Take each line from the entries that holds "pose" and copy it out.

*** Available data ***

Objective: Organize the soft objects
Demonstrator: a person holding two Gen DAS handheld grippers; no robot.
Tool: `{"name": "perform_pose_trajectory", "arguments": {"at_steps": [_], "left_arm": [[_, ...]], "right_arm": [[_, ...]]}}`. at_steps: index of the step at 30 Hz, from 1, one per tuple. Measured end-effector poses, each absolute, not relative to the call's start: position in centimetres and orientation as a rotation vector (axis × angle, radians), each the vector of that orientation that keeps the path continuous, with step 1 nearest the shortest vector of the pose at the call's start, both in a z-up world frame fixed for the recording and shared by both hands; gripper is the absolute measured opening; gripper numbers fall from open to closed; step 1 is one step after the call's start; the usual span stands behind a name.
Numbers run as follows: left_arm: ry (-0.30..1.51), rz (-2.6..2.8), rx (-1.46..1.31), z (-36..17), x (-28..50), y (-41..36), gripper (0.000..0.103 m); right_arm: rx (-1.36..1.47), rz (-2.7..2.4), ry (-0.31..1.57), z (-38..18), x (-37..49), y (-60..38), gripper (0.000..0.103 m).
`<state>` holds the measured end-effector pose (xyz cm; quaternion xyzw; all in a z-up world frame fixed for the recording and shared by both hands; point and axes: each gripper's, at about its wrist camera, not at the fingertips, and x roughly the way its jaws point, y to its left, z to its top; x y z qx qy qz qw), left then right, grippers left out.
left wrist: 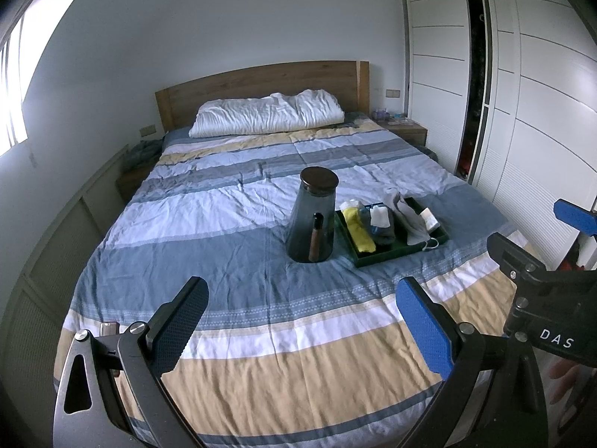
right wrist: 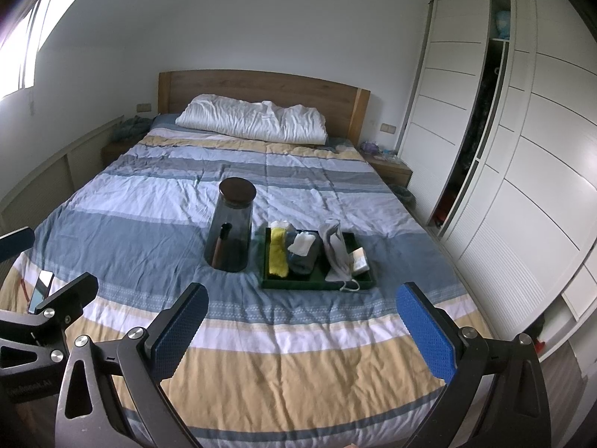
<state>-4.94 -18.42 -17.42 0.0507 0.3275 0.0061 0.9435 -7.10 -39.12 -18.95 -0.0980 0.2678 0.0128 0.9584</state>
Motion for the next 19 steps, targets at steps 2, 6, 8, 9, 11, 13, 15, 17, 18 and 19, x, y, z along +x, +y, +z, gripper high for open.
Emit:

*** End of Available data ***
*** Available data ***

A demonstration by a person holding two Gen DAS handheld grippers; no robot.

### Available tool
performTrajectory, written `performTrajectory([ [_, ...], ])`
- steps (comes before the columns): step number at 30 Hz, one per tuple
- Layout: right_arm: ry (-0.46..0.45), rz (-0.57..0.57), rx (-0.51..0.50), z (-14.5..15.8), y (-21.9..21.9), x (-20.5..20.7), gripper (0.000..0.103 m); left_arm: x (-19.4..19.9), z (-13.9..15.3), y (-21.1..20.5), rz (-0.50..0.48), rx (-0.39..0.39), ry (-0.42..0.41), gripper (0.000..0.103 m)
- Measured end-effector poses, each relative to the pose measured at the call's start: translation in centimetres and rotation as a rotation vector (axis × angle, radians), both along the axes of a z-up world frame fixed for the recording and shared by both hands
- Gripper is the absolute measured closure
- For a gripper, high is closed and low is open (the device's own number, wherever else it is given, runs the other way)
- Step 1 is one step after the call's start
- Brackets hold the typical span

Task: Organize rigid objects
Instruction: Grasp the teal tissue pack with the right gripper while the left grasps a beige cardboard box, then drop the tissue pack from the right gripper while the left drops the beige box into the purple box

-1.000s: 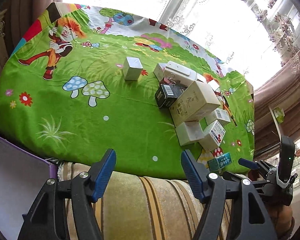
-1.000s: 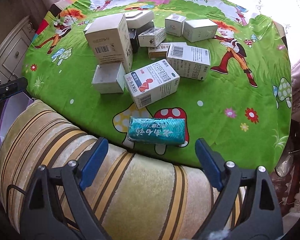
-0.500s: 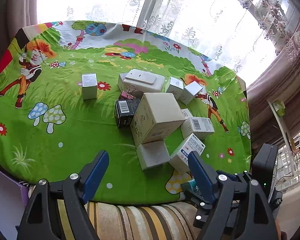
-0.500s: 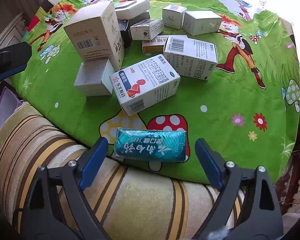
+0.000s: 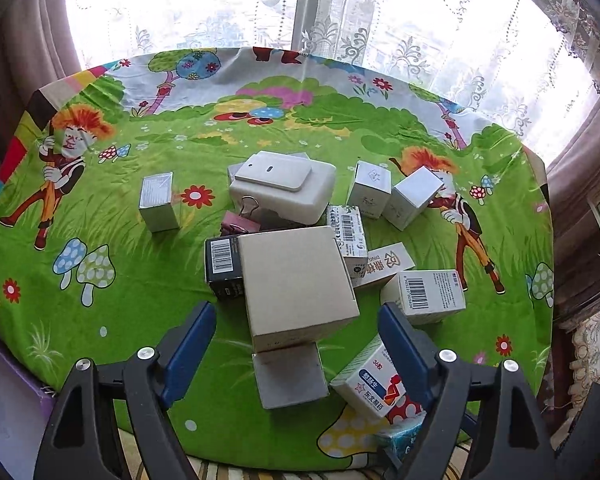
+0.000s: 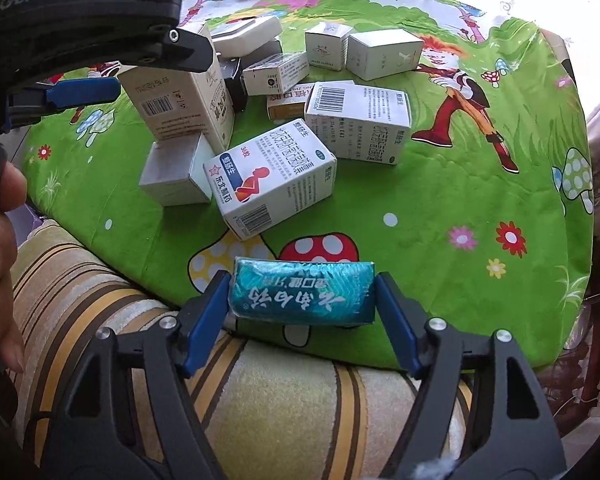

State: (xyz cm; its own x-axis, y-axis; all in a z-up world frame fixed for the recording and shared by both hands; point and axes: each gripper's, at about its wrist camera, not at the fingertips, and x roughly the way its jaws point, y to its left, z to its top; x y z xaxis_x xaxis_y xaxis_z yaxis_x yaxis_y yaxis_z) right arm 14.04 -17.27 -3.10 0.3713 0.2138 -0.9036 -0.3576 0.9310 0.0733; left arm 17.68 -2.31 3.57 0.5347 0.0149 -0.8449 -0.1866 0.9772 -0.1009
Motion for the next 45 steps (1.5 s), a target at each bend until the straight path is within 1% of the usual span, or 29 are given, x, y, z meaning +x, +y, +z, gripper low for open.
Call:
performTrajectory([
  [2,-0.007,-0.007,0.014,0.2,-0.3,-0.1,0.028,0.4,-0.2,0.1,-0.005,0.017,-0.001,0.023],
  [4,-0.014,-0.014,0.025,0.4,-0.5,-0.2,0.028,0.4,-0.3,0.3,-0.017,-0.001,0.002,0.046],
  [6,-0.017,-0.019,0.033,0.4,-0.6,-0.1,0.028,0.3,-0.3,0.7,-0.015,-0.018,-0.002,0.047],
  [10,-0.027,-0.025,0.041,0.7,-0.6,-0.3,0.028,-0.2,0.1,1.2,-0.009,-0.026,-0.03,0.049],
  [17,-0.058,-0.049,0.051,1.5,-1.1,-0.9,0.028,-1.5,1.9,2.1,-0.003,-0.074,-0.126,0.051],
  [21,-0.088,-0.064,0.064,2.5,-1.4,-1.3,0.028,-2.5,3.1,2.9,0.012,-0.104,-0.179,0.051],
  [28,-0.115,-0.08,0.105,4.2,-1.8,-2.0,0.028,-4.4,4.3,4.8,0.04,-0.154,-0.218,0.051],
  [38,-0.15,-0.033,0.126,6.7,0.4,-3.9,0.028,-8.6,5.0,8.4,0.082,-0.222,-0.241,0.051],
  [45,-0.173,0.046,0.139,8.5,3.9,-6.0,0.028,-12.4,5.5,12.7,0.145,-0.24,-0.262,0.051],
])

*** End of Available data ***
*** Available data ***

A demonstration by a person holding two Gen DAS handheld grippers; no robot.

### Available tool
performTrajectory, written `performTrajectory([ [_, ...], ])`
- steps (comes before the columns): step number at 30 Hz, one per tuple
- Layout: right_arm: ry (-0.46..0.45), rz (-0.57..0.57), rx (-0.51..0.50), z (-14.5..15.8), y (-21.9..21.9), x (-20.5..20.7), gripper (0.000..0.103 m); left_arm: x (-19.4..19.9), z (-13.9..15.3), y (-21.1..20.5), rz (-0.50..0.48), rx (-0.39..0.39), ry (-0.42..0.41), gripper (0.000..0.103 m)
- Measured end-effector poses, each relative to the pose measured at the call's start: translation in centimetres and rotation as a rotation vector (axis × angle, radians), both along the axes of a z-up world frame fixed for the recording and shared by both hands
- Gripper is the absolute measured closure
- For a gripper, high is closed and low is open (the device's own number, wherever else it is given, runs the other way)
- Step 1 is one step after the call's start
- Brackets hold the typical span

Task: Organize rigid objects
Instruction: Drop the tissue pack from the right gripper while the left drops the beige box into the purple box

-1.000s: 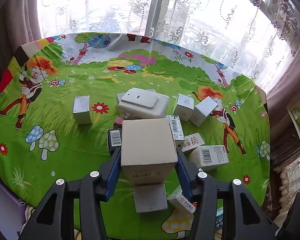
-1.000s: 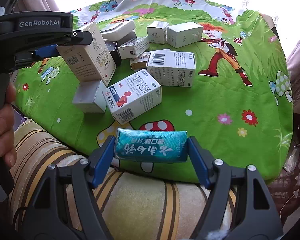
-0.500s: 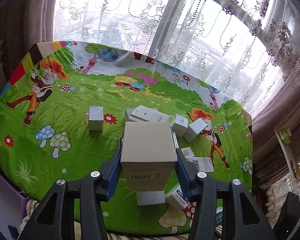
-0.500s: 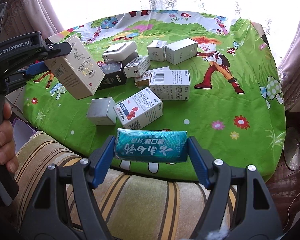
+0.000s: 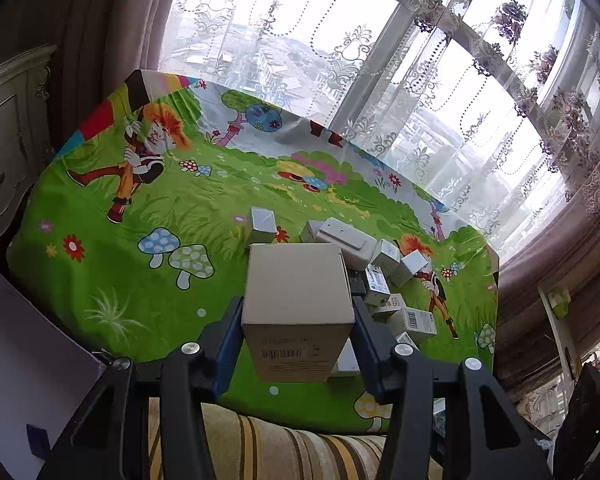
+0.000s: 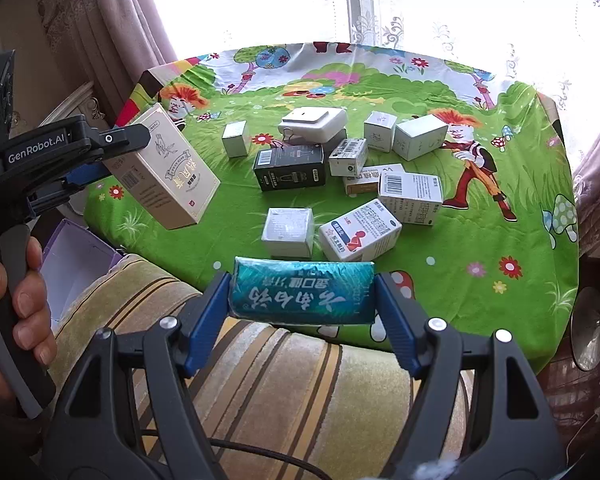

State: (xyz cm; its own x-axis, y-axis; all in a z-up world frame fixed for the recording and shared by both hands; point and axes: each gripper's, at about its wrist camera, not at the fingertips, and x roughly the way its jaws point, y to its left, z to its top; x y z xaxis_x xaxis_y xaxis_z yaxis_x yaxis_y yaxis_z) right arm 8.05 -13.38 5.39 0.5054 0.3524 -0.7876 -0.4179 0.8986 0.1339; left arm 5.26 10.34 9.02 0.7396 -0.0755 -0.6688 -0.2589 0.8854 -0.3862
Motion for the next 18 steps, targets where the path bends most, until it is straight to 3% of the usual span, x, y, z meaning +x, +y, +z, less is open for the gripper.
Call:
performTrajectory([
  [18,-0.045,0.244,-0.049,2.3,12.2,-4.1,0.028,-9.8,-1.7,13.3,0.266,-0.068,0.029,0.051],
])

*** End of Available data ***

→ Task answer
Tool: `{"name": "perform_pose_trajectory", "arguments": {"at_steps": [_], "left_arm": [[_, ...]], "right_arm": [[_, ...]]}}`. at_steps: index of the step at 30 Hz, from 1, one per tuple. Measured end-effector poses, each absolute, not relative to the call's start: position in centimetres and orientation as a rotation vector (axis × angle, radians), each the vector of that orientation that keeps the path continuous, with step 1 nearest the shortest vector of the pose at the call's start, both in a z-up world frame fixed for the recording and shared by both hands; gripper is the absolute measured opening; gripper numbers fall from open to closed; step 1 is one step after the call's start; the usual span stands behind a name.
`<state>` holds the measured end-effector pose (xyz cm; quaternion xyzw; all in a z-up world frame fixed for the recording and shared by both hands; point and axes: each gripper's, at about its wrist camera, not at the fingertips, and x roughly the way its jaws point, y to its left, z to its top; x y z qx qy qz qw), left then right, grippers left out.
- Measured end-effector poses, each relative to the pose measured at the call's start: translation in centimetres and rotation as a rotation vector (axis × angle, radians), both along the axes of a z-up world frame fixed for the recording and shared by both hands
- Measured end-effector poses, each relative to the pose measured at the call's start: translation in centimetres and rotation as a rotation vector (axis × angle, radians), both along the axes of a z-up world frame fixed for the recording and shared by both hands

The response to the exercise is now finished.